If you’re curious about individual corporate strategies, the Forest Trends Supply-Change initiative tracks both corporate strategies and reported progress.

The Bifurcated Supply Chain

The supply chain movement is largely driven by consumer demand, and environmental NGOs have spent decades educating consumers in North America, Europe, and Australia, on the need for sustainable practices and outing bad actors. As a result, almost 90 percent of the companies with deforestation commitments are based in these three regions.

Unfortunately, these three regions aren’t where the demand is. China is the world’s largest importer of both soy and pulp & paper products, while India is the world’s largest importer of palm oil, and much of Brazil’s beef is consumed domestically. This is why global supply chains have separated, like vinegar and oil, with some segments becoming transparent and sustainable, and others operating in the shadows. It’s no coincidence, for example, that RSPO certification applies to 19 percent of the world’s palm oil, roughly the amount that is exported to Europe and the United States.

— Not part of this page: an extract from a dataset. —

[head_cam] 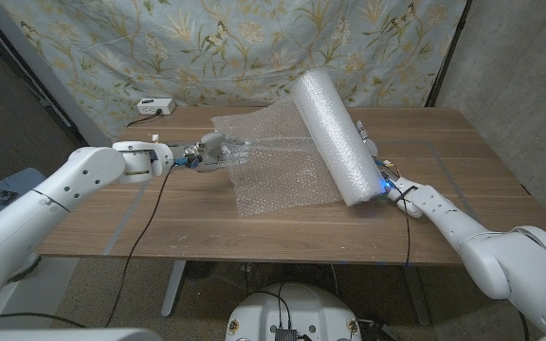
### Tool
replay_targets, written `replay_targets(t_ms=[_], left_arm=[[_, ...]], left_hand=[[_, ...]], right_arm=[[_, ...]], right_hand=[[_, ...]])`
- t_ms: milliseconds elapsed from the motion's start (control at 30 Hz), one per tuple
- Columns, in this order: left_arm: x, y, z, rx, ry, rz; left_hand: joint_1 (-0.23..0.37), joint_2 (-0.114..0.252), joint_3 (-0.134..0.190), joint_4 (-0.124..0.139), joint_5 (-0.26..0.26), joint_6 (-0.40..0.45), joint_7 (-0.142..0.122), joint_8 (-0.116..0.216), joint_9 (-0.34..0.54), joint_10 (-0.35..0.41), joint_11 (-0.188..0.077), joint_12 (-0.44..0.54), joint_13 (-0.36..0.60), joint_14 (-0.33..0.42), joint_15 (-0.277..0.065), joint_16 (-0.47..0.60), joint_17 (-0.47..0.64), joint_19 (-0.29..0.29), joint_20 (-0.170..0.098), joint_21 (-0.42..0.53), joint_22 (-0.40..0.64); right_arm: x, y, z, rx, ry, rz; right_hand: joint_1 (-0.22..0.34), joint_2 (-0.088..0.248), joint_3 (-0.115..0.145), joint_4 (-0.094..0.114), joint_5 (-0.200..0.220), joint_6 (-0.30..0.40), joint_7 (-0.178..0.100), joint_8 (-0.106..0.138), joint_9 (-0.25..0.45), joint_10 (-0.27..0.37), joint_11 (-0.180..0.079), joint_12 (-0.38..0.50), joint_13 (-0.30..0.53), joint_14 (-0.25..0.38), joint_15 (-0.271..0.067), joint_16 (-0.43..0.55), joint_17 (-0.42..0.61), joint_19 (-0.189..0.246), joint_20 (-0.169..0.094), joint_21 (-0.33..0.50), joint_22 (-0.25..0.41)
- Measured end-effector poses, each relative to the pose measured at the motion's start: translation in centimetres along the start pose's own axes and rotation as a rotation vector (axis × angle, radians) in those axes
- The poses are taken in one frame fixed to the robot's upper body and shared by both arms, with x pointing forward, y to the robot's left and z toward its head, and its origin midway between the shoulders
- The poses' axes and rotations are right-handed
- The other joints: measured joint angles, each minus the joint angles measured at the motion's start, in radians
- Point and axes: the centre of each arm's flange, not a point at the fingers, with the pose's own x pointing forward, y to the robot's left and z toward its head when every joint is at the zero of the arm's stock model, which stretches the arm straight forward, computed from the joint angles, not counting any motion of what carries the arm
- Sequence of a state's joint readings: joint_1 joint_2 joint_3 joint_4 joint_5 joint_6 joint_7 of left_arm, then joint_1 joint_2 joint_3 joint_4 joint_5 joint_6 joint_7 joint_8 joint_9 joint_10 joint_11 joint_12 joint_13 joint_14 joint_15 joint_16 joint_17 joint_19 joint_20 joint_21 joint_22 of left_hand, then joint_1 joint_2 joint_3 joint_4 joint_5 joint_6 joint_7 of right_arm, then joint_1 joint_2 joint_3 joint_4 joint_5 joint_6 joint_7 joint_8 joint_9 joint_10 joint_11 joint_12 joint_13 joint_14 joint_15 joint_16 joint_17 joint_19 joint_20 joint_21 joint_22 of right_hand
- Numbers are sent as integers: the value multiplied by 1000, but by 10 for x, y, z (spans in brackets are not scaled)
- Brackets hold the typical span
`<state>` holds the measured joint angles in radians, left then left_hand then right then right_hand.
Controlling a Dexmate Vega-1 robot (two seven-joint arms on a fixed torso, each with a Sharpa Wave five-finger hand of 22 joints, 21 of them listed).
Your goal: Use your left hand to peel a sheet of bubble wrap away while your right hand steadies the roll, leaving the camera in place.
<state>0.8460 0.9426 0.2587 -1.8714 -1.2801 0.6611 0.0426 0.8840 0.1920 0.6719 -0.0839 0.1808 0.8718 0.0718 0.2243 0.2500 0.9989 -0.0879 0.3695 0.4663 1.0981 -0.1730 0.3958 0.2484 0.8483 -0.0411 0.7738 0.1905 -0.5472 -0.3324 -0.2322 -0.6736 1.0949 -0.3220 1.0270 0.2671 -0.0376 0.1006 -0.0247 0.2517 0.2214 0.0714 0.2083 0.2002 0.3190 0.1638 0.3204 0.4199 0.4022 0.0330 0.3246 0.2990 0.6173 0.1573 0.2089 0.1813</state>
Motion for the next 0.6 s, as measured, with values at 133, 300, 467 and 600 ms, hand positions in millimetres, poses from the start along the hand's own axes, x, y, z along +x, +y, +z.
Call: replay_targets(t_ms=[133, 300, 467, 600], left_arm=[[-1, 0, 0, 3, 6, -3], [-2, -1, 2, 9, 10, -6], [-3, -2, 2, 9, 17, -10], [-4, -2, 2, 7, 18, -11]], left_hand=[[0, 0, 0, 0, 0, 0, 0, 0, 0, 0, 0, 0, 0, 0, 0, 0, 0, 0, 0, 0, 0], [0, 0, 0, 0, 0, 0, 0, -2, -1, 0, 0, 0, 0, 0, 0, 0, 0, 0, 0, 0, 0], [0, 0, 0, 0, 0, 0, 0, -2, -1, 0, 0, 0, 0, 0, 0, 0, 0, -3, -3, 0, 0], [0, 0, 0, 0, 0, 0, 0, -4, -1, 0, 0, -4, 0, 0, 0, 0, 0, -5, -5, 8, 0]], right_arm=[[-1, -1, 2, -3, -6, -3], [-4, -2, 3, -4, -18, -6], [-6, -3, 4, -4, -27, -13], [-8, -3, 5, -4, -31, -19]], right_hand=[[0, 0, 0, 0, 4, 0, 0, 0, 0, 0, 0, 0, 0, 0, 0, 0, 0, 0, 0, 0, 0], [-4, 4, -4, 4, 4, 0, 0, 0, 0, 0, 0, 0, 0, 0, 0, 0, 1, 0, 0, 0, 0], [-8, 0, -7, 1, 7, 0, 0, 0, 0, 0, 0, 0, 0, 0, 0, 0, 1, 0, 0, 0, 0], [-8, 0, -7, 1, 7, 0, 0, 0, 0, 2, -2, 0, 0, 0, 0, 0, 1, 0, 0, 0, 0]])
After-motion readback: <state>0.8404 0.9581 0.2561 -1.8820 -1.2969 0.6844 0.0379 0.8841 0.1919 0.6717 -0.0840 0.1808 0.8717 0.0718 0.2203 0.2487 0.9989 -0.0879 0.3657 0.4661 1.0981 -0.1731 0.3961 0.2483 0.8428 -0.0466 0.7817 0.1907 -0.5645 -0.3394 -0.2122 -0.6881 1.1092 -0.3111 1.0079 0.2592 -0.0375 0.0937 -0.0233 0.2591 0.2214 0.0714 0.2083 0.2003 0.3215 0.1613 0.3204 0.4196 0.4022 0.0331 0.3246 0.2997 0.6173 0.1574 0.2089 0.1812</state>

This clear bifurcation is, obviously, an oversimplification, as many companies are somewhere in the middle – especially since RSPO certifies plantations rather than entire operations. This enables companies to join the organization without putting their whole network under a microscope, but that in turn means more scrutiny.

Environmental research group AidEnvironment, for example, found that RSPO member Indofood was using shell companies to deforest in Borneo’s Ketungau peat swamp to make way for future oil palm plantations, and an earlier investigation showed that Malaysian palm oil giant, Felda Global Ventures (FGV), had violated Indonesia’s peat moratorium and Malaysian labor laws. More prominently, Greenpeace last year published two reports documenting systematic deforestation being undertaken by companies associated with RSPO members and companies with supply chain commitments. In each of these cases, the NGOs used a dual approach – filing formal complaints with the RSPO while aggressively campaigning to force action.

Globalization 4.0

While consumer demand is great, most executives will concede that, ultimately, governments must step up with minimum standards that are high enough to save forests, and a majority of delegates to last year’s annual TFA2020 meeting in Accra, Ghana, called for just that.

This is where the WEF can help, too.

Business leaders have clearly identified climate change as the greatest threat of our day, and the theme of next week’s meeting is “Globalization 4.0,” which WEF founder Klaus Schwab describes as an effort to build a new “shared future” akin to that forged in the wake of World War II.

The supply chain movement has created the transparency and tested the methods of ending deforestation, but lateral drift needs to give way to fervent activity. That’s the only way to blend oil and vinegar.